### Directions for this task
Report all lines of the data below that hold the word "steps".

### Dataset content
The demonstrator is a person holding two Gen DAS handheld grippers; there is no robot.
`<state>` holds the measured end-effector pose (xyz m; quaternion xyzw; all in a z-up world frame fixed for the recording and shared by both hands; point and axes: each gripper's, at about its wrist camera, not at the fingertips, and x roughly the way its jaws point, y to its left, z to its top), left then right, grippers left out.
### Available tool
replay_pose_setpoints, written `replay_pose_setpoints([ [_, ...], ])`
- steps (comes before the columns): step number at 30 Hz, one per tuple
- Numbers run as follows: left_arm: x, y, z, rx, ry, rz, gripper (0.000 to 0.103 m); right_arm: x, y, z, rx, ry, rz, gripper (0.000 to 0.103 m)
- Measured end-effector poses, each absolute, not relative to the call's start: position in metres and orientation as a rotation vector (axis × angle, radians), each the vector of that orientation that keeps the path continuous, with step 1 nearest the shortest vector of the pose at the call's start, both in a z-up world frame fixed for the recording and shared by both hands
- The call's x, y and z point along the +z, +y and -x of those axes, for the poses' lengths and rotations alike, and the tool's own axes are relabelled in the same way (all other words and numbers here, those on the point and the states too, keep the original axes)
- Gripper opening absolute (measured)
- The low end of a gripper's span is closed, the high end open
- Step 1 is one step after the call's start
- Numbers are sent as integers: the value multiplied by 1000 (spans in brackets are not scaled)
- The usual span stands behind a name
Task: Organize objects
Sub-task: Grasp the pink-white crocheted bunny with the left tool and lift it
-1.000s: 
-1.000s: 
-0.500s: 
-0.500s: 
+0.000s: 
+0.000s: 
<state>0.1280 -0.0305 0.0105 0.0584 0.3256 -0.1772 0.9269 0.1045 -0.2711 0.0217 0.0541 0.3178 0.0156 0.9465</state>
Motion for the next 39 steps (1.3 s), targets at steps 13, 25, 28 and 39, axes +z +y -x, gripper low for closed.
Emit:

### Finished exercise
- steps (comes before the columns): step number at 30 Hz, one per tuple
Motion for the next 39 steps (1.3 s), targets at steps 13, 25, 28 and 39, axes +z +y -x, gripper low for closed.

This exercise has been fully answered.